What you need to produce from the material below is an exact transcription of the lines from the one with "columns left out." through the one with "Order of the", both included, and no other line.

===== MATERIAL FOR THE TASK

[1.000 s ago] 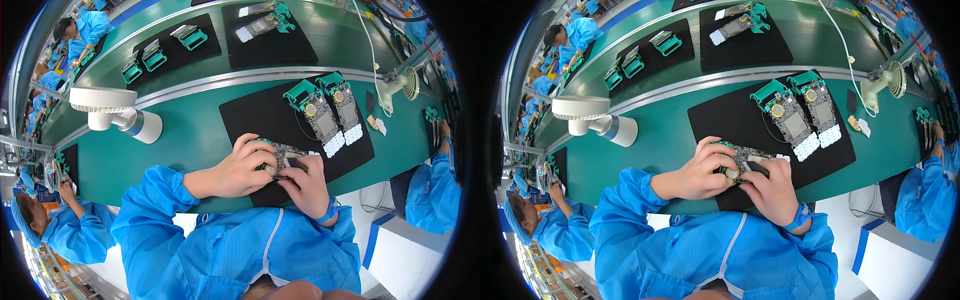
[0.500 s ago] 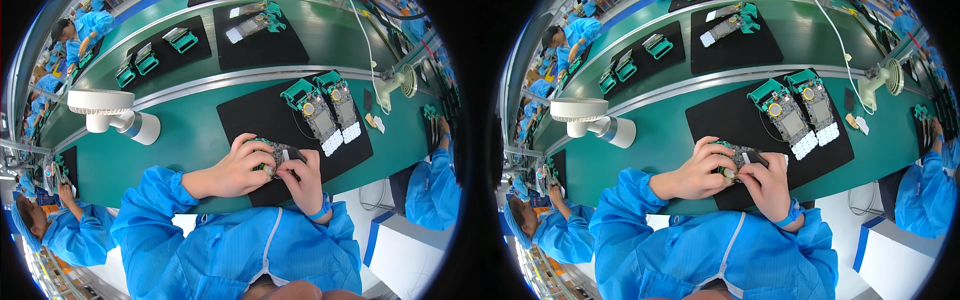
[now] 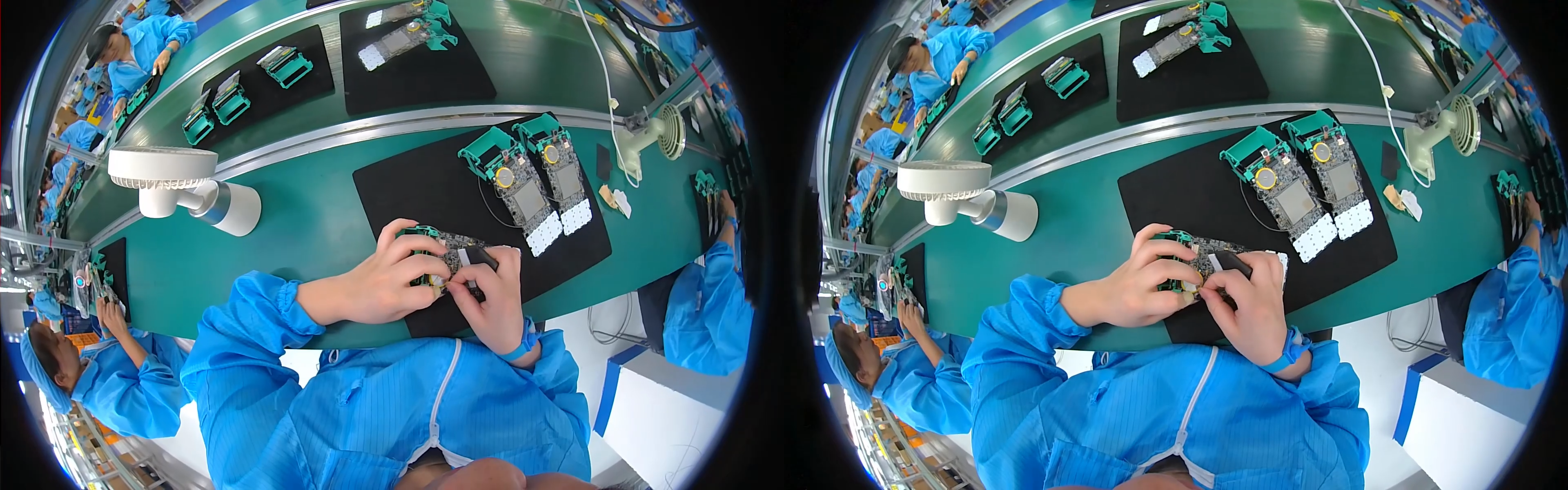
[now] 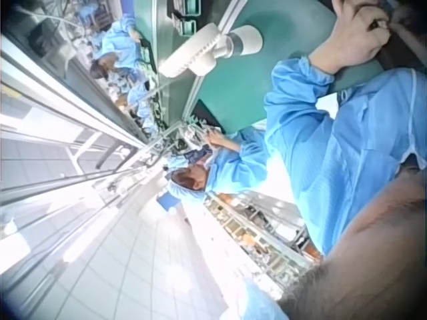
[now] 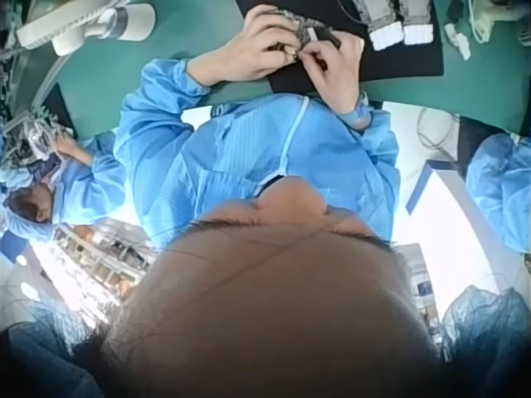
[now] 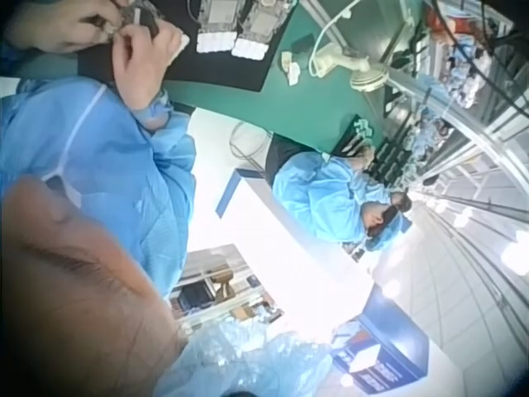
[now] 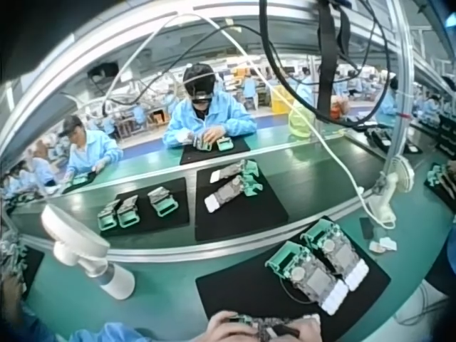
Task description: The person assembles electronic components onto printed circuit boards by hand, then places the assembled boards into plastic casings with fans.
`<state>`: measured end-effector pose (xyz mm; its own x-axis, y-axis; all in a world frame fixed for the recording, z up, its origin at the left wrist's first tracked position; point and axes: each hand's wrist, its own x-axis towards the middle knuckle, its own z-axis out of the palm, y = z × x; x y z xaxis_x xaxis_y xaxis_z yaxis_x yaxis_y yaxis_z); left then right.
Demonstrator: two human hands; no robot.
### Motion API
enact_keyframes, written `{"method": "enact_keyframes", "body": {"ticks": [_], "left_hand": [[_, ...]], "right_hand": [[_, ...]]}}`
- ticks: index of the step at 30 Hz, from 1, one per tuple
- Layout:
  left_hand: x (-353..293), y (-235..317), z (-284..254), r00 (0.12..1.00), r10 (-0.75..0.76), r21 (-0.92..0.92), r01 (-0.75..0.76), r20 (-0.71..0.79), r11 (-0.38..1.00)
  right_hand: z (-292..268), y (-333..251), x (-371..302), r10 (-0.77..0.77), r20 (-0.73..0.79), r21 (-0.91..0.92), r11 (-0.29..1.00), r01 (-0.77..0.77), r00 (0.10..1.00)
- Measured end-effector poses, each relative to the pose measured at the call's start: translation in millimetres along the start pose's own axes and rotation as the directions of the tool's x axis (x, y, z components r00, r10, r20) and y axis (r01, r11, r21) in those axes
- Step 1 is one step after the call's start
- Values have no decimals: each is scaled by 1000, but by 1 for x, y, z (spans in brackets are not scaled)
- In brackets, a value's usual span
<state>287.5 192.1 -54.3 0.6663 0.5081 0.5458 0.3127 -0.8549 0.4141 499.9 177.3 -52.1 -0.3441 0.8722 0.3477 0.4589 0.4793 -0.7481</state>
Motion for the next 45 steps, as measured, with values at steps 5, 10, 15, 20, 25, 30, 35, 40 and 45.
{"method": "enact_keyframes", "body": {"ticks": [5, 10, 15, 20, 25, 30, 35, 40, 45], "left_hand": [[1, 0, -1, 1000, 3, -9, -3, 9, 1000], [2, -1, -1, 1000, 22, 14, -22, 12, 1000], [3, -1, -1, 1000, 21, 8, -21, 7, 1000], [5, 1, -2, 1000, 11, 12, -11, 14, 1000], [5, 0, 1, 999, 24, 59, -25, 25, 998], [7, 4, 1, 1000, 1, 83, -2, 17, 997], [7, 4, 2, 1000, 9, 94, -11, 21, 995], [4, 2, 2, 1000, 6, 89, -6, 5, 996], [3, 0, 5, 999, 34, 80, -32, -27, 996]], "right_hand": [[0, 3, 0, 3, -1, -4, 1000, -3, 1000], [-1, 4, 1, -10, -11, -8, 1000, 10, 1000], [-4, 3, 4, -12, 7, 29, 1000, 12, 1000], [-2, 2, 3, -2, -11, 12, 1000, 2, 1000], [0, 2, -1, -78, -55, -70, 995, 75, 995], [-16, 4, -10, -345, -2, -9, 939, 345, 939], [0, 8, -8, -191, -14, 114, 975, 191, 981], [2, 9, -4, -238, -34, 126, 962, 241, 971], [2, 0, 1, -378, 26, -91, 921, 379, 925]]}}
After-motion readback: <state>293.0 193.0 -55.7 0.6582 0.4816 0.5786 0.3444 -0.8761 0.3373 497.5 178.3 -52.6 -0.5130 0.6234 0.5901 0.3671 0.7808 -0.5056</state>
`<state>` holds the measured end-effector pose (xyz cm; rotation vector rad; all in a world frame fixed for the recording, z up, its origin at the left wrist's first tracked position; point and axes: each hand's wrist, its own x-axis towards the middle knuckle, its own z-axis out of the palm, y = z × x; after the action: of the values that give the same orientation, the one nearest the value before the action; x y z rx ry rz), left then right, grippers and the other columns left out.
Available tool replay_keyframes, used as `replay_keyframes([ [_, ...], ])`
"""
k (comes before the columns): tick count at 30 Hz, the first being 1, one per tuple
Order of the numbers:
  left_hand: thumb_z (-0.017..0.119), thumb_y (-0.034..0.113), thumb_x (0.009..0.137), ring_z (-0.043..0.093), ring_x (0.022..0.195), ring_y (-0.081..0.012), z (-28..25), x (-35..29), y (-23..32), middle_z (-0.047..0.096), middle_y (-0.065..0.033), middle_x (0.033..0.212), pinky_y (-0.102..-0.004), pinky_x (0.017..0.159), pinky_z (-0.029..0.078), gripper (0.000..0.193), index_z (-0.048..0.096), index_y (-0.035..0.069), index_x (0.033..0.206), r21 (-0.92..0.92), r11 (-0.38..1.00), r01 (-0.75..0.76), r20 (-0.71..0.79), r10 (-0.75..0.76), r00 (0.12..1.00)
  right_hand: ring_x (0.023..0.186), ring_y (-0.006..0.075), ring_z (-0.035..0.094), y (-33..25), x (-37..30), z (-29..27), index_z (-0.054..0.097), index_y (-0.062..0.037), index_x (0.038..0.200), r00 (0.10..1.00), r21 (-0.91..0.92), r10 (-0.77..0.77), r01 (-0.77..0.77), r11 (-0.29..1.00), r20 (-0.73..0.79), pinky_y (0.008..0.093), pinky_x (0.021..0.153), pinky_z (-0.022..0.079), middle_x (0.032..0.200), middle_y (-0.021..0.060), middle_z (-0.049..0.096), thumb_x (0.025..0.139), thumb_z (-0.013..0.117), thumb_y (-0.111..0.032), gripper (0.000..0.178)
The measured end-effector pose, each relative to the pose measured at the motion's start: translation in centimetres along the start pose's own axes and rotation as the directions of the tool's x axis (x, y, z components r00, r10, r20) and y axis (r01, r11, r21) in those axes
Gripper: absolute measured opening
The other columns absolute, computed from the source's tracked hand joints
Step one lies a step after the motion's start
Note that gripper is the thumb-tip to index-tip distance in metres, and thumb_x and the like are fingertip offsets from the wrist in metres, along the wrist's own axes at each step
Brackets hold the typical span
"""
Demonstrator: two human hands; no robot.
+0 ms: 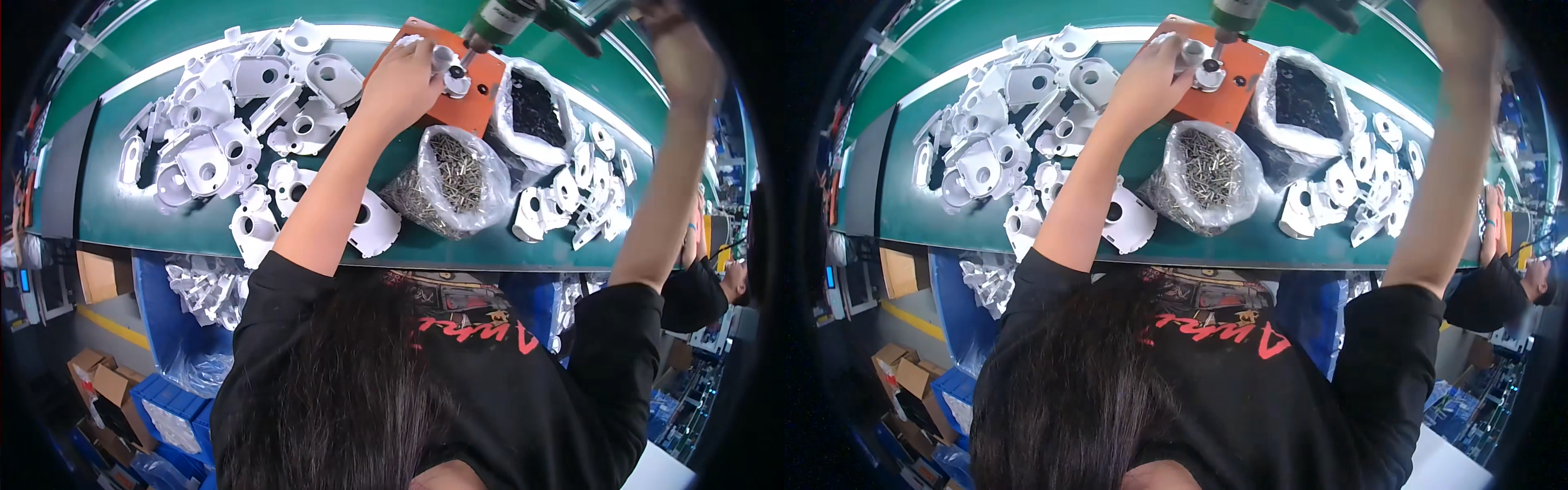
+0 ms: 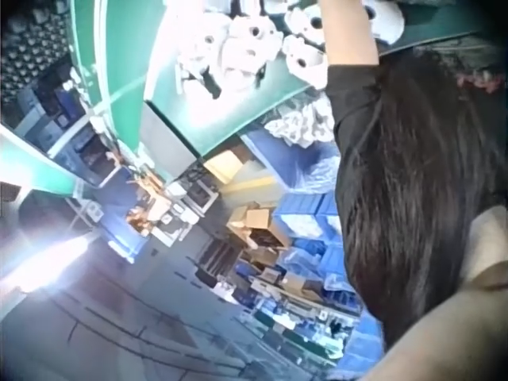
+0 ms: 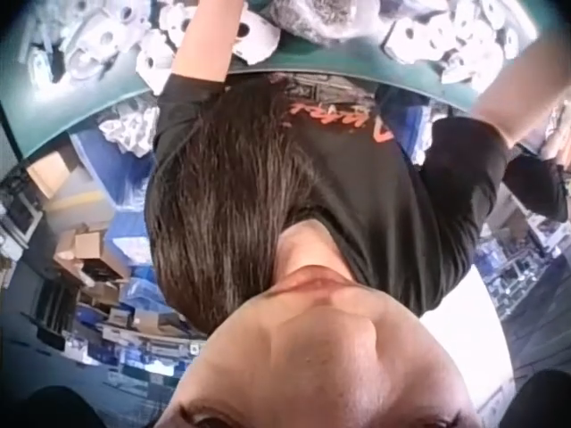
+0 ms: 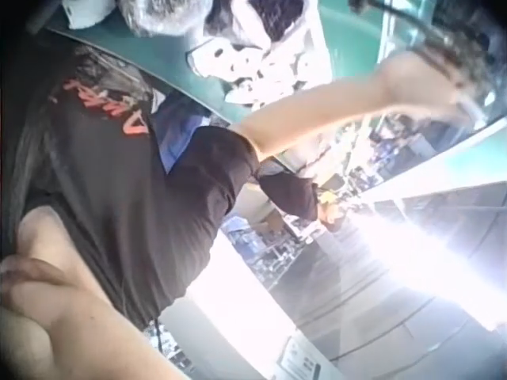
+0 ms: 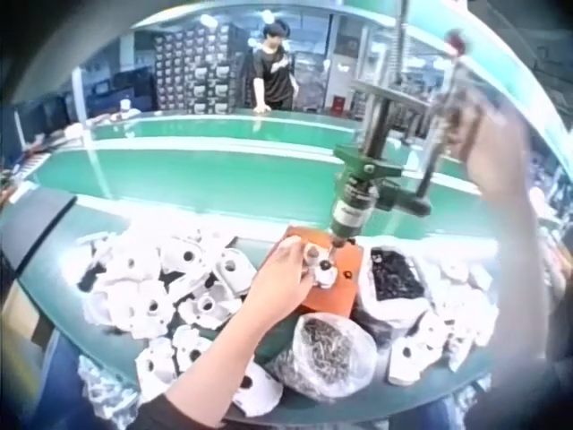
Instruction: Assembling plastic components using a manual press at a factory workstation.
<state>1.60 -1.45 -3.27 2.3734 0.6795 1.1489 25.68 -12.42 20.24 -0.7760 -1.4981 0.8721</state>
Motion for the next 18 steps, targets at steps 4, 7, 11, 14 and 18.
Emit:
replay_keyframes([
  [4, 0.06, 0.012, 0.077, 0.057, 0.093, -0.0363, 0.4, 0.3, 0.1, 0.061, -0.0174, 0.095, -0.0441, 0.083, 0.045, 0.03, 0.053, -0.001, 0.103, -0.029, 0.996, -0.087, -0.016, 0.087, 0.996, 0.071, 0.0142, 0.061, 4.4, -2.1, -1.4, 0.056, -0.0041, 0.114, 0.919, 0.24, 0.169, -0.085, 0.967, -0.357, 0.0251, 0.059, 0.052, 0.087, 0.0052, 0.065, 0.091, 0.056, -0.025, 0.031],
  [7, 0.056, 0.022, 0.085, 0.053, 0.106, -0.0365, -0.1, 0.4, -0.7, 0.057, -0.0196, 0.109, -0.0427, 0.092, 0.041, 0.039, 0.049, 0.001, 0.117, 0.052, 0.998, -0.027, 0.146, 0.019, 0.989, 0.066, 0.0141, 0.059, 2.9, -6.4, 3.3, 0.057, -0.0057, 0.112, 0.663, 0.452, 0.442, -0.172, 0.875, -0.605, 0.0245, 0.061, 0.051, 0.085, 0.0048, 0.064, 0.093, 0.053, -0.028, 0.029],
  [11, 0.056, 0.025, 0.085, 0.053, 0.107, -0.035, 0.7, 2.0, -0.9, 0.057, -0.0186, 0.112, -0.0441, 0.096, 0.037, 0.037, 0.05, 0.002, 0.114, 0.148, 0.986, -0.071, 0.205, 0.04, 0.978, 0.128, 0.0257, 0.04, -1.4, -13.2, 9.2, 0.039, 0.0038, 0.128, 0.962, -0.682, -0.269, 0.17, 0.711, -0.04, 0.0378, 0.105, 0.029, 0.132, 0.0177, 0.046, 0.091, 0.043, -0.034, 0.053],
  [14, 0.061, 0.029, 0.083, 0.056, 0.105, -0.0318, -0.2, 3.1, -1.4, 0.06, -0.0149, 0.102, -0.0408, 0.093, 0.039, 0.039, 0.05, 0.01, 0.115, 0.34, 0.908, -0.244, 0.178, 0.192, 0.965, 0.116, 0.0151, 0.049, -2.4, -13.2, 16.7, 0.055, -0.0001, 0.102, 0.884, -0.126, -0.409, 0.443, 0.888, 0.225, 0.0424, 0.1, 0.028, 0.117, 0.0078, 0.06, 0.089, 0.048, -0.019, 0.024],
  [18, 0.065, 0.035, 0.07, 0.044, 0.12, -0.0331, -3.3, 5.0, 0.7, 0.05, -0.0156, 0.126, -0.0539, 0.106, 0.018, 0.061, 0.048, 0.014, 0.124, 0.346, 0.935, -0.08, 0.529, -0.124, 0.839, 0.108, 0.0085, 0.057, -2.9, -15.9, 18.8, 0.067, -0.0082, 0.074, 0.824, 0.472, -0.448, 0.26, 0.842, 0.347, 0.0476, 0.098, 0.026, 0.112, -0.0001, 0.067, 0.088, 0.049, -0.009, 0.023],
])
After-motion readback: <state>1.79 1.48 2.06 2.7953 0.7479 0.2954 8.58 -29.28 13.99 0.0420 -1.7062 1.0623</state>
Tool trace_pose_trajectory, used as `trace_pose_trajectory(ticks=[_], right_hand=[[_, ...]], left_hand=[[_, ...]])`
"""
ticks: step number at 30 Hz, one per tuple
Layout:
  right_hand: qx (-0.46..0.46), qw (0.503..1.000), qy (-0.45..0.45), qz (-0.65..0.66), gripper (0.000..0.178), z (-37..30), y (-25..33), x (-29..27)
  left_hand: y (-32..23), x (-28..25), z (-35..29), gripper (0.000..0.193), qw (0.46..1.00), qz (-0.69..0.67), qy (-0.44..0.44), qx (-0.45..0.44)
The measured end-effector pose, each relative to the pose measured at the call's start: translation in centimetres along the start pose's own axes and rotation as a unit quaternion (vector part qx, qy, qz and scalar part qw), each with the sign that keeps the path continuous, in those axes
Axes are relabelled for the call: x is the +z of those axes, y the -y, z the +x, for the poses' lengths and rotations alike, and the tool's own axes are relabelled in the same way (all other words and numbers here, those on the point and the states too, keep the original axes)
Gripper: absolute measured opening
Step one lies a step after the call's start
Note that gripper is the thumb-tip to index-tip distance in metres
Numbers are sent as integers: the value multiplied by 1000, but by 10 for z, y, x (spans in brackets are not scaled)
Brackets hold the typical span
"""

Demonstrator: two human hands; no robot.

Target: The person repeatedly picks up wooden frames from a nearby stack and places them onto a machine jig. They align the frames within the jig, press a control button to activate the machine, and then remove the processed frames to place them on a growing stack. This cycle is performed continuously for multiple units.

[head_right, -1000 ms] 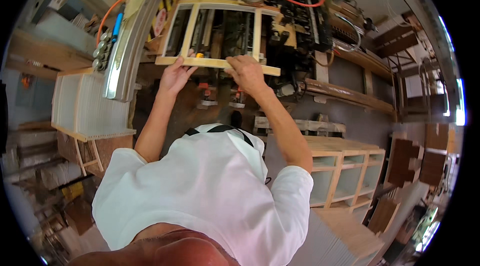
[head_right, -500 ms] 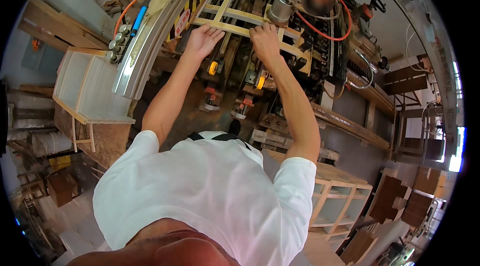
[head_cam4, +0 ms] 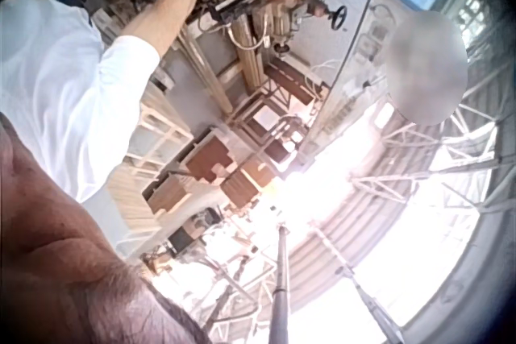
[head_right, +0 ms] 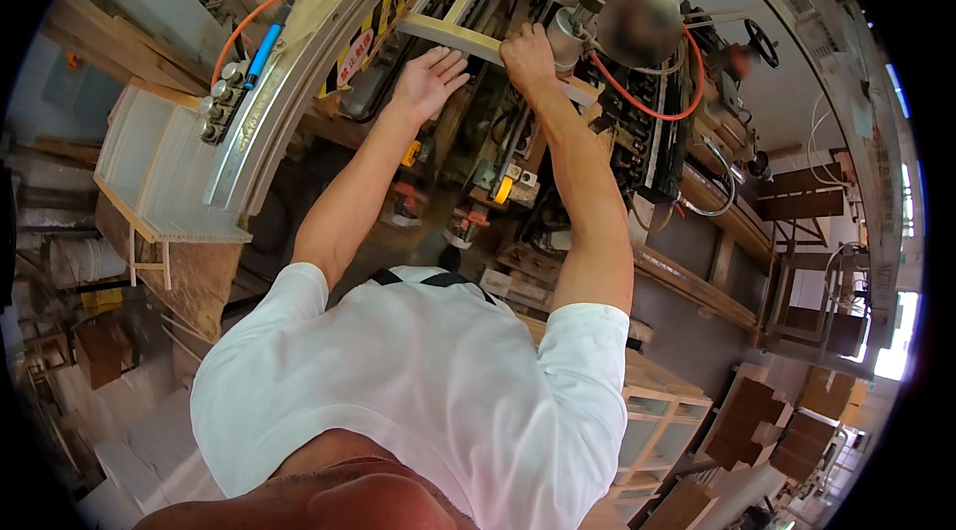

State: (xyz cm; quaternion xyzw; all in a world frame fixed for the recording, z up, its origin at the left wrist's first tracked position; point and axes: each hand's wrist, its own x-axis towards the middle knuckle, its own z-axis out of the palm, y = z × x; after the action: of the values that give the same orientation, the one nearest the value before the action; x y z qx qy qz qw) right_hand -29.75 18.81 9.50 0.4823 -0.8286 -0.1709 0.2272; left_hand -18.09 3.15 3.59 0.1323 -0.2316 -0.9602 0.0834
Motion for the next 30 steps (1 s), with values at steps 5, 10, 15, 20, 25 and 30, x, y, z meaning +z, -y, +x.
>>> trace_pose_trajectory(ticks=[5,10,15,20,25,30], right_hand=[[43,997,42,47,9,11,11,2],[45,993,74,78,15,21,12,0],[20,990,98,97,26,23,8,7],[-3,993,59,101,51,19,5,11],[8,988,113,107,17,22,5,0],[-27,990,89,103,45,26,6,2]], left_hand=[[26,8,19,72,998,14,-31,-57],[51,12,59,83,991,-110,-45,-63],[59,13,65,83,987,-159,4,-25],[65,9,30,62,988,-146,-49,-12],[71,-2,-19,22,983,-148,-107,-11],[71,-4,-20,21,986,-100,-129,13]])
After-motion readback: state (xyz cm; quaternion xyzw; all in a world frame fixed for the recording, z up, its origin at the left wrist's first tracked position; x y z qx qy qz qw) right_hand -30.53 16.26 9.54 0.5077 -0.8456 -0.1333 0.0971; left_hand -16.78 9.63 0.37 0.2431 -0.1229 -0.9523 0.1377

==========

■ SOLVED EXERCISE:
`<state>` holds the measured end-effector pose (xyz cm; rotation vector rad; all in a world frame fixed for the recording, z up, its origin at the left wrist's first tracked position; point and axes: each hand's wrist, its own x-axis towards the middle knuckle, its own z-axis out of the palm, y = z × x; after the action: of the values that give the same orientation, the one nearest the value before the action; x y z rx ry rz), left then right, grippers and the other columns left out.
Available tool replay_keyframes, used as `replay_keyframes([ [_, ...], ])`
"""
k (comes before the columns): tick count at 30 Hz, the first being 1, one per tuple
Order of the numbers:

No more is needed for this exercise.